The Siberian unicorn, with its massive horn and weight of up to 3.5 tonnes, was a beast that formerly roamed the steppes of Northern China, Mongolia, Kazakhstan, and Russia.

Upon conducting the first-ever DNA analysis of the Siberian unicorn, the Australian Centre for Ancient DNA (ACAD) at the University of Adelaide discovered that the enormous creature was the sole survivor of a rare species of rhinoceros.

Dr. Kieren Mitchell, an ACAD researcher and co-author, stated that “the ancestors of the Siberian unicorn split from the ancestors of all living rhinos over 40 million years ago.”

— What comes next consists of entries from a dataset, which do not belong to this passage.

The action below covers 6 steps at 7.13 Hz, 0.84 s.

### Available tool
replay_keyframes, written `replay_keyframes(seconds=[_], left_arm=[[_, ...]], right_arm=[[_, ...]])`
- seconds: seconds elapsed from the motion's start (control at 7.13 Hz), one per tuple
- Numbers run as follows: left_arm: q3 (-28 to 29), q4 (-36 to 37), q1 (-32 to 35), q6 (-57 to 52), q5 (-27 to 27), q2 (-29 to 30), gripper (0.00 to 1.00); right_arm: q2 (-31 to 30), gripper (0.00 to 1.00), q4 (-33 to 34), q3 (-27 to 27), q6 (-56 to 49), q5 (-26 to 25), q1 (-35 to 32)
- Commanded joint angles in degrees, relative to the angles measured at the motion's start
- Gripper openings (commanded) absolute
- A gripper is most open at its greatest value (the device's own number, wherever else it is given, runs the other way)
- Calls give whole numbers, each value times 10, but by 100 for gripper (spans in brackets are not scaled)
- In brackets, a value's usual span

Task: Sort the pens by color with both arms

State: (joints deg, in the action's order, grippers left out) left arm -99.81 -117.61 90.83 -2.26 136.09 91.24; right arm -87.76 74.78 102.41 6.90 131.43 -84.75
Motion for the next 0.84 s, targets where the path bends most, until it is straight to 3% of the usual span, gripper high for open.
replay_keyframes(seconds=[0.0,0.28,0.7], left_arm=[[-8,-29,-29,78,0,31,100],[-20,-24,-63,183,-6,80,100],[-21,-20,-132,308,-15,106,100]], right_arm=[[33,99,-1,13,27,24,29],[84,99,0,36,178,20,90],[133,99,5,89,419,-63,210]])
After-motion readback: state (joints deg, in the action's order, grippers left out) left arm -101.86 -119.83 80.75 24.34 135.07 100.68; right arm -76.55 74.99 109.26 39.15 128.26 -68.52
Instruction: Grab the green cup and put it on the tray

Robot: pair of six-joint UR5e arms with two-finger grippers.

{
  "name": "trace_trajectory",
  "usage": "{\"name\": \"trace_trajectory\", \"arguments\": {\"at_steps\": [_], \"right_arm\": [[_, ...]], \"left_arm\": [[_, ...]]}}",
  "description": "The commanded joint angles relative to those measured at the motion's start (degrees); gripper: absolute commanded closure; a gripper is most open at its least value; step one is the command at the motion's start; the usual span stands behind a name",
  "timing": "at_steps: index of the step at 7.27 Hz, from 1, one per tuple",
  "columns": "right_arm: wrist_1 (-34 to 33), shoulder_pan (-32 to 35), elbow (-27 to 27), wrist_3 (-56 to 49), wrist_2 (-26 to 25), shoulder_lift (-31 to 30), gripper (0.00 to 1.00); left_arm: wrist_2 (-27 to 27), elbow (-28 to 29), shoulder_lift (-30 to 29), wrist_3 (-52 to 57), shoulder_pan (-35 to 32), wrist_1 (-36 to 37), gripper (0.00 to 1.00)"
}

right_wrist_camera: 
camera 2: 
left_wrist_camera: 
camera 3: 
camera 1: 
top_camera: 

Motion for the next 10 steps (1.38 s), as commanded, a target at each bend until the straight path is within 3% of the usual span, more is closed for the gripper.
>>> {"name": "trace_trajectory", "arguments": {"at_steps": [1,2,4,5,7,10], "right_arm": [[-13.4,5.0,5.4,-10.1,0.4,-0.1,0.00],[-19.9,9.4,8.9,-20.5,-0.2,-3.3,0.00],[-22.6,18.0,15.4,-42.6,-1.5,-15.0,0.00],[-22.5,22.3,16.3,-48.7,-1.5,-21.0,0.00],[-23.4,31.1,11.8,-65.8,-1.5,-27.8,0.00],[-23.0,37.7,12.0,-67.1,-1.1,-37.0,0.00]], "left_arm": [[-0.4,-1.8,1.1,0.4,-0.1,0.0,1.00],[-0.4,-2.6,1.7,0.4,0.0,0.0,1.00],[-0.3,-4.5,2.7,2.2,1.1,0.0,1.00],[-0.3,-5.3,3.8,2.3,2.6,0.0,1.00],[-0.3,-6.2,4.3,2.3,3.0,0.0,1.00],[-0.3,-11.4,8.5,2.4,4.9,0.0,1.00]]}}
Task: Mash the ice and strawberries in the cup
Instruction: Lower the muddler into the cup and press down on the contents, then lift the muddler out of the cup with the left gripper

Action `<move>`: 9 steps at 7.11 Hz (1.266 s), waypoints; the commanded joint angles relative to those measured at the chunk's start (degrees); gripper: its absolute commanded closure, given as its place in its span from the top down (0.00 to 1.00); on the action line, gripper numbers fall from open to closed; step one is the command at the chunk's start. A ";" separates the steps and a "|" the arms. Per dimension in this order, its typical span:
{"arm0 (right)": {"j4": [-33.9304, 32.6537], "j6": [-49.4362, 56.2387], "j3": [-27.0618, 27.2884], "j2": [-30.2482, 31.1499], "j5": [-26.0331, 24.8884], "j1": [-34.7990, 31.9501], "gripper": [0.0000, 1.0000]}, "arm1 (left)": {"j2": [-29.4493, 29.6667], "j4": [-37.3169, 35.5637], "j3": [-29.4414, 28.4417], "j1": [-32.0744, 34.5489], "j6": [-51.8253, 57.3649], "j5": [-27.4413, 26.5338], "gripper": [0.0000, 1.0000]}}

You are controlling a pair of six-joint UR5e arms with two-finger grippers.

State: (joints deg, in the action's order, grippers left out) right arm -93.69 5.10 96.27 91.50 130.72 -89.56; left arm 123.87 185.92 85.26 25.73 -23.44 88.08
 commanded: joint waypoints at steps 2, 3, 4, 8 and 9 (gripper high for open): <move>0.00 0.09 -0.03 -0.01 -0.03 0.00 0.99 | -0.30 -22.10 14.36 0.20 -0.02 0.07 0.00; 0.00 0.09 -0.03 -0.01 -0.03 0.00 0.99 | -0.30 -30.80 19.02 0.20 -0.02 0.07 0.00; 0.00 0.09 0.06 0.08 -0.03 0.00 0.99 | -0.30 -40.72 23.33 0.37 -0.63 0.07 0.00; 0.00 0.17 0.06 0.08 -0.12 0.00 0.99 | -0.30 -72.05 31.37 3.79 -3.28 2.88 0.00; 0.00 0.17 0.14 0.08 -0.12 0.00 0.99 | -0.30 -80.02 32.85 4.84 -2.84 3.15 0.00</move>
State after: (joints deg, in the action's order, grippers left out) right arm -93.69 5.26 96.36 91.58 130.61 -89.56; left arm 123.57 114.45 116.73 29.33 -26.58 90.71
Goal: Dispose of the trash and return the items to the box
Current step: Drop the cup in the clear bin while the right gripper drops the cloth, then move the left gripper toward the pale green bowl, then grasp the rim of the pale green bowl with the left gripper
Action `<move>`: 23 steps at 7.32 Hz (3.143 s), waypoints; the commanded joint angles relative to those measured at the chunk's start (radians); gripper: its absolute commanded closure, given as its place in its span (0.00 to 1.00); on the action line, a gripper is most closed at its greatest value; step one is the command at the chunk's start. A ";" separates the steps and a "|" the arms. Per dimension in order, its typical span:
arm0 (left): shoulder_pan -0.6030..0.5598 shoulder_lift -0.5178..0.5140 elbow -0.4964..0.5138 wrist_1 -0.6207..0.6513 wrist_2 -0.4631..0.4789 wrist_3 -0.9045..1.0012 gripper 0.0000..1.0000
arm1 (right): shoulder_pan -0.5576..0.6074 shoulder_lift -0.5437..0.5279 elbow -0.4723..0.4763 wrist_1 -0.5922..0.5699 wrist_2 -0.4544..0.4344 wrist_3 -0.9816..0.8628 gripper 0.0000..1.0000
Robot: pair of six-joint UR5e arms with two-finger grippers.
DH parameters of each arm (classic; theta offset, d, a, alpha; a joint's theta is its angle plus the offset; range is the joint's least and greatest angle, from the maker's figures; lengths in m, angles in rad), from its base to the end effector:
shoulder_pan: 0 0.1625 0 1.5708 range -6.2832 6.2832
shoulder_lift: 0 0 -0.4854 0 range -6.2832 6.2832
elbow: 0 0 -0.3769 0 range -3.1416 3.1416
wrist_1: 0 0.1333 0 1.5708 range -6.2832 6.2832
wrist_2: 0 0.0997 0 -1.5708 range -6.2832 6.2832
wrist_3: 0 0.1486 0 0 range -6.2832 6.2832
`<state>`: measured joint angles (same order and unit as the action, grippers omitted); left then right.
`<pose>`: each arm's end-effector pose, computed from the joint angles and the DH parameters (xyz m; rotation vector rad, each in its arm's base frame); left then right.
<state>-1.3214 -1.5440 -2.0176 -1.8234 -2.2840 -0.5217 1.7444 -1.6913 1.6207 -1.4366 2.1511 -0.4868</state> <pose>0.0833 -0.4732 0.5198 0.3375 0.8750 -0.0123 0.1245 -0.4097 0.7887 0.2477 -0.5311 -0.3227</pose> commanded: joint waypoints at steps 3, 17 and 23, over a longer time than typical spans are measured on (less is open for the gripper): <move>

“Therefore, compared to humans, Siberian unicorns and African white rhinos are even more distant cousins.”

Previous research suggesting the Siberian unicorn was a close descendant of the extinct woolly rhino and the extant Sumatran rhino is refuted by this new genetic findings.

Additionally, 23 Siberian unicorn bone remains were dated by researchers, indicating that the species continued to exist until at least 39,000 years ago and perhaps as late as 35,000 years ago. Neanderthals and early modern people shared the last days of the Siberian unicorn.

The University of New South Wales’ Professor Chris Turney, a climate scientist, stated that “it is unlikely that the presence of humans was the cause of extinction.”

“The Siberian unicorn seems to have suffered greatly at the beginning of the ice age in Eurasia, when a sharp drop in temperature resulted in more frozen ground, decreasing the hard, dry grasses it fed on and having an effect on populations over a wide area.”

While the woolly rhino finally went extinct 20,000 years later, other animals that occupied the same habitat as the Siberian unicorn were either less dependent on grass, like the woolly rhino, or more adaptable in their diet, like the saiga antelope, and they managed to escape the Siberian unicorn’s destiny.